Heureusement, il n’y a plus de contraintes imposées par le Covid, et les séances de lecture se sont déroulées en présentiel. J’ai été élu président du jury par le département. Dans cette responsabilité importante, je devais étudier en détail toutes les œuvres. Je prenais des notes sur les écrivains, leurs styles d’écriture et leurs objectifs. Les personnages des romans ne me quittaient pas comme Julien dans Les liens artificiels ou Cloé Korman dans Les presque sœurs. Je sentais aussi que les autres membres de groupe étaient plus intéressés à l’activité et que ma responsabilité grandissait. La participation au Choix Goncourt de l’Orient m’a permis de me familiariser avec des cultures variées ; j’ai fait la connaissance d’étudiants de français dans d’autres universités au Moyen-Orient et nous avons eu des échanges très fructueux. Nous avons mené ensemble un travail collectif de qualité. Dans cette atmosphère d’échanges et de partages, nous avons appris à être à l’écoute, et faire preuve de plus de souplesse et de résilience. Nous avons appris à convaincre les autres en apportant des arguments précis, avec respect. Pour le choix des livres, les situations sociales jouent un rôle important. Par exemple, l’étudiant égyptien valorise le point de vue historique tandis que les étudiants libanais ont des affinités littéraires plus contemporaines.
Parlez-nous de la 11ème édition et de votre séjour à Beyrouth.
C’était mon premier voyage à Beyrouth, cette ville qui a des milliers d’histoires à raconter. C’était un séjour de recherche et de découverte qui a coïncidé avec le Festival du livre de Beyrouth. J’ai beaucoup appris de nos rencontres avec Clara Dupond-Monod et Olivier Rolin. Et surtout, je me suis fait de nouveaux amis francophones. Quand j’ai demandé à la présidente du jury Madame Salma Kojok si je pouvais prendre des photos, elle m’a répondu : pourquoi pas ? Tu peux réaliser un film également. Et grâce à cet encouragement, j’ai fait une petite vidéo de la cérémonie avec mon téléphone portable qui a été relayée sur les réseaux sociaux de l’AUF.
Quelques mots sur la lecture, l’écriture et votre passion pour la photographie ?
Je me souviens dans l’atelier d’écriture animé par Salma Kojok, elle a parlé des voix qu’on entend autour de nous et qui peuvent être le commencement et la fin de n’importe quelle histoire. Pour moi, lire un roman est comme entendre des voix. Chacun de nous a des histoires à raconter ou à écrire. Il suffit d’apprendre comment écrire et comment raconter. L’art de la photographie est aussi pour moi une façon d’immortaliser les histoires. Je crois que dans une photo, on peut voir l’histoire, la couleur et quelques fois entendre une musique.
Quels sont vos projets d’avenir ?
Actuellement, je suis étudiant en dernier semestre et je prépare mon mémoire de master sur l’engagement dans la traduction en examinant la théorie de Sartre.
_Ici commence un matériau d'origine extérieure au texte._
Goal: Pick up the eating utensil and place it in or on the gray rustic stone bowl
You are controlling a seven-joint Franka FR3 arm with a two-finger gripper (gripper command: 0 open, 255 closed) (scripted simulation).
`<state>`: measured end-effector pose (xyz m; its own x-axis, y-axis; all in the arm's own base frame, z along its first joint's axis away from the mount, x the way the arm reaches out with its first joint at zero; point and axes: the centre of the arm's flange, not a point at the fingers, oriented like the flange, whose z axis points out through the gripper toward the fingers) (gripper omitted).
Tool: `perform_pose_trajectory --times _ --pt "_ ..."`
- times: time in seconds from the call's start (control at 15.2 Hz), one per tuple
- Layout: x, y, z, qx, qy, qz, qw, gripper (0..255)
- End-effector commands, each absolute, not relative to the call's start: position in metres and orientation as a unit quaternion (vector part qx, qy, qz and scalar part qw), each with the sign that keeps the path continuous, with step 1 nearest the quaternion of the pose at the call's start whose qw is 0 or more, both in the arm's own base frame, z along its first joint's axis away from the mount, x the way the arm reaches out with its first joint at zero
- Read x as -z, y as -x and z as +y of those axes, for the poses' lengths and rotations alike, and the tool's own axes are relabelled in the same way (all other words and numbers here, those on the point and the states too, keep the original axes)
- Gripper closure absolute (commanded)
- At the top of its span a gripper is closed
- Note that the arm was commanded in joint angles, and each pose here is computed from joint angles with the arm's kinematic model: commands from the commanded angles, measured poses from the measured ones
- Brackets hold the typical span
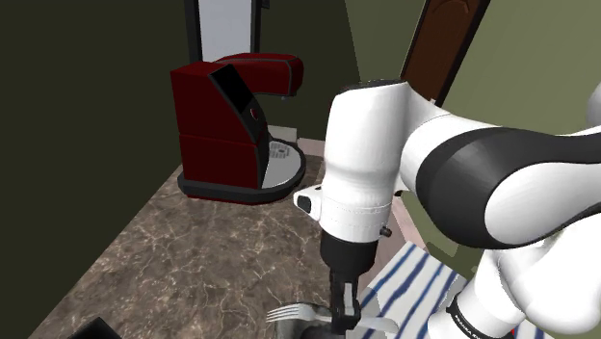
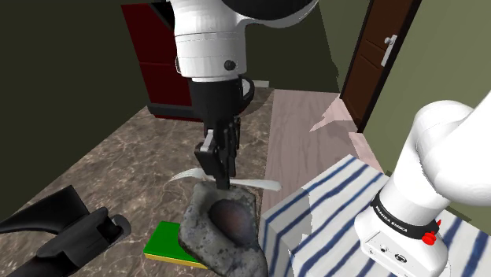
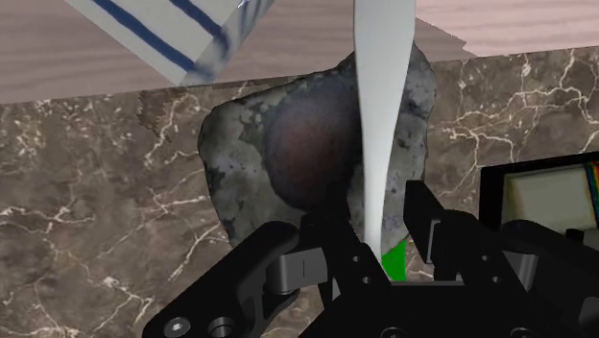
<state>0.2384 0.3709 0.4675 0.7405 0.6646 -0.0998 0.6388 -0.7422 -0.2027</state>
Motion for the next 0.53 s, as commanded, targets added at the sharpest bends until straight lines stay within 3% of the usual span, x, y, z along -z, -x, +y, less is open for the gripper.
perform_pose_trajectory --times 0.0,0.46 --pt "-0.461 -0.224 0.373 -0.083 0.930 -0.350 0.078 255" --pt "-0.424 -0.224 0.373 -0.083 0.930 -0.350 0.078 255"
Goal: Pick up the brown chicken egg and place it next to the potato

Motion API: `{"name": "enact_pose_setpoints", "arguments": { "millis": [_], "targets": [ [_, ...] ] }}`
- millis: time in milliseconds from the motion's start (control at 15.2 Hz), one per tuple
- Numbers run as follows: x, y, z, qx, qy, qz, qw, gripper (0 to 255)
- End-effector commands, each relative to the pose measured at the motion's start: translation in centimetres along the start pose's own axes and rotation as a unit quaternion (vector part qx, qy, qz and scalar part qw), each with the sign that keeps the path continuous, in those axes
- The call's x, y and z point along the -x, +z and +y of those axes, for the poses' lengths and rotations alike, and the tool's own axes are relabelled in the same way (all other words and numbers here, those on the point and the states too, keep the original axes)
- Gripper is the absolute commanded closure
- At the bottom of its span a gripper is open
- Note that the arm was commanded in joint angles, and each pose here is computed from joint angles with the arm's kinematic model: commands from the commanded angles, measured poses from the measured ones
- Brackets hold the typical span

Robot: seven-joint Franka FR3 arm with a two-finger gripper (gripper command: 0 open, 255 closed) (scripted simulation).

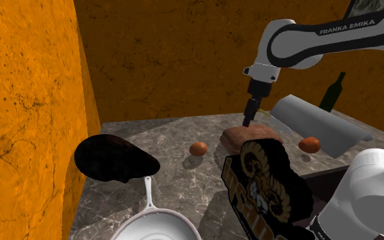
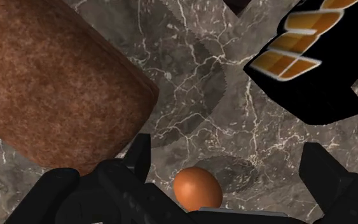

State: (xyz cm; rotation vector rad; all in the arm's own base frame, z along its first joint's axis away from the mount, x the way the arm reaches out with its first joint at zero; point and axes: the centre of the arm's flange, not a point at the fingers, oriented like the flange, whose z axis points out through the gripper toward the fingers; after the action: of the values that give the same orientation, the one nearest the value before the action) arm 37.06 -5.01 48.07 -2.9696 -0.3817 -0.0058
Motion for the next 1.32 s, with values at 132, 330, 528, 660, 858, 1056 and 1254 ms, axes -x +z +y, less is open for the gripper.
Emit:
{"name": "enact_pose_setpoints", "arguments": {
  "millis": [132, 330, 528, 660, 858, 1056, 1254],
  "targets": [
    [-3.2, 3.9, 1.8, -0.018, -0.044, 0.007, 0.9988, 0],
    [-5.8, 6.8, 2.9, -0.031, -0.077, 0.012, 0.9965, 0],
    [-8.4, 9.7, 3.8, -0.044, -0.109, 0.016, 0.9929, 0],
    [-10.2, 11.6, 4.2, -0.053, -0.131, 0.019, 0.9898, 0],
    [-13.0, 14.5, 4.7, -0.067, -0.163, 0.024, 0.9841, 0],
    [-15.8, 17.3, 4.8, -0.080, -0.194, 0.028, 0.9773, 0],
    [-15.8, 18.8, 4.6, -0.080, -0.194, 0.028, 0.9773, 0]
  ]
}}
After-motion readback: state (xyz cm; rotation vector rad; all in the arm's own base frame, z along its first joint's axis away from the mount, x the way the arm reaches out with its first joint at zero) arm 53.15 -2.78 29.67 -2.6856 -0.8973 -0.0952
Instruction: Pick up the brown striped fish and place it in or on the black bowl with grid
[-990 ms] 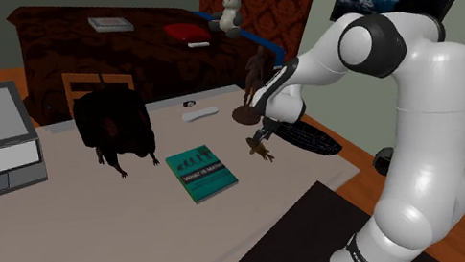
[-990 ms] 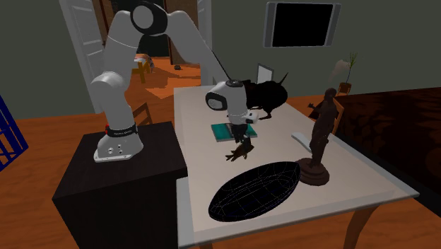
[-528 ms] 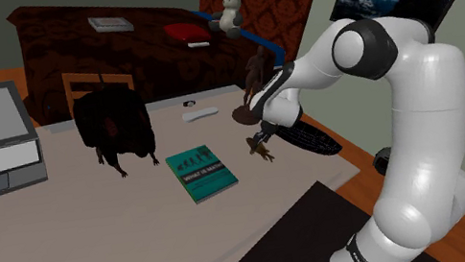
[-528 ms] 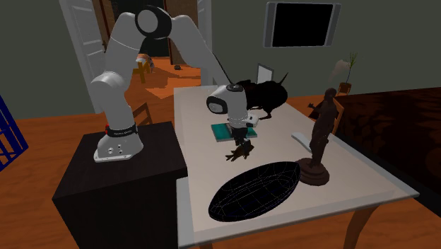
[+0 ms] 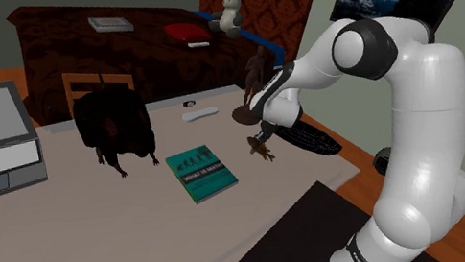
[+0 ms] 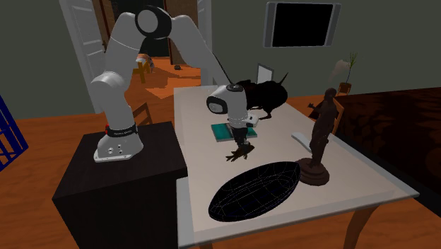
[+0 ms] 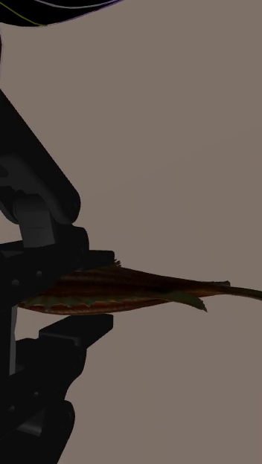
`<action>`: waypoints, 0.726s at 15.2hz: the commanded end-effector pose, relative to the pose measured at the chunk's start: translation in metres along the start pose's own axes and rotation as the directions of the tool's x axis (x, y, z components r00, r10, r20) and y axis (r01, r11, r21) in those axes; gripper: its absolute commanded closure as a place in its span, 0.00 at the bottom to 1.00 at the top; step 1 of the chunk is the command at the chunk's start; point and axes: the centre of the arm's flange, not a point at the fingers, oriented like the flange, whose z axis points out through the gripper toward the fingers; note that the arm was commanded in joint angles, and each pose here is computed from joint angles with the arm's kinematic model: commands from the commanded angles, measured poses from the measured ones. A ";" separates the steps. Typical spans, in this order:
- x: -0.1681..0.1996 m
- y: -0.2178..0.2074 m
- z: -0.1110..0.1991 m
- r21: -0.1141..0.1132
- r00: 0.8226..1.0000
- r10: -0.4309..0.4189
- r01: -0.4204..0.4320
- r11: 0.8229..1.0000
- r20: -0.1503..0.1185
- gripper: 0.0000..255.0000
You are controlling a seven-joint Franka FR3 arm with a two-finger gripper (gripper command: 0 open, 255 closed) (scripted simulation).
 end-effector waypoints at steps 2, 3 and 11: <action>0.000 0.000 0.000 0.000 1.000 0.000 0.000 1.000 0.000 1.00; 0.000 0.000 0.000 0.000 1.000 0.000 0.000 1.000 0.000 1.00; 0.005 -0.001 -0.026 0.000 1.000 0.000 0.000 1.000 0.000 1.00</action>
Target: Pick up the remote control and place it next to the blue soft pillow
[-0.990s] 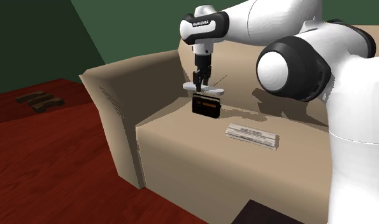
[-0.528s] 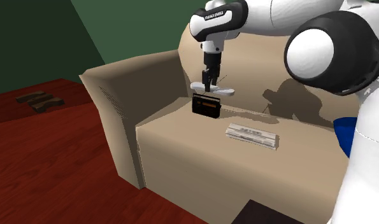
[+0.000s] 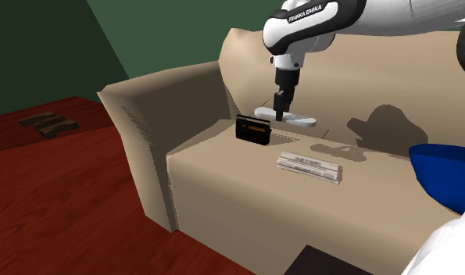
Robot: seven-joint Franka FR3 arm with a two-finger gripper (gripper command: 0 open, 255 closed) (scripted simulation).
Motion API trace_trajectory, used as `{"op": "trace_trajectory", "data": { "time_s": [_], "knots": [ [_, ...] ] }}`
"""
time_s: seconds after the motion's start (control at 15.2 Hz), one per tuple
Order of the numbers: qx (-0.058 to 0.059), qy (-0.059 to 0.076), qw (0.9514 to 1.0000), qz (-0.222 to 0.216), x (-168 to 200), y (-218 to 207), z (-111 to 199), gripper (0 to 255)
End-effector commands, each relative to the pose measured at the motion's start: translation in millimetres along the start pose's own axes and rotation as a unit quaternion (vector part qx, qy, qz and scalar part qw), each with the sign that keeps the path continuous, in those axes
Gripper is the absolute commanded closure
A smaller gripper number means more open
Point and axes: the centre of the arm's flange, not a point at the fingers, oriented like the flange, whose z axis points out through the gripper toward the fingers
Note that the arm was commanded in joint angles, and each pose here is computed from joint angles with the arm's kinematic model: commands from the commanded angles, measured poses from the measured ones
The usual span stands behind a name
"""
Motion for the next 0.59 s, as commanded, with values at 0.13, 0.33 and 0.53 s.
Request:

J’aimerais continuer mes études dans une université française dans les domaines de l’écriture, de la littérature et du cinéma. L’un de mes projets pour cette année est de faire un documentaire sur la rencontre des deux écrivaines, Anne Berest et Cloé Korman. Leurs deux derniers romans ont une histoire commune, celle de la deuxième guerre mondiale, des camps de travail, du destin amer de leurs ancêtres et d’Auschwitz-Birkenau. Aussi, j’ai un autre projet documentaire sur la vie littéraire de l’écrivaine Salma Kojok et son roman « Le dérisoire tremblement des femmes ».
Comment voyez-vous l’avenir de la francophonie en Iran ?
C’est bien que l’AUF informe les départements de français en Iran des activités de la francophonie mais de tout mon cœur, j’espère qu’un bureau de l’AUF soit ouvert dans notre pays pour plus d’activités et d’interaction. Si cela se concrétise, je crois que les étudiants, les enseignants francophones et les personnes intéressées par cette langue auront plus d’opportunités de coopération en rapport avec la langue, la littérature et la culture francophones. Permettez-moi de terminer mon témoignage par un souhait inspiré de Charles de Montesquieu dans Les lettres persanes : il faudrait savoir comment développer la francophonie tout en étant persan ; c’est comme le métissage de deux cultures riches et anciennes.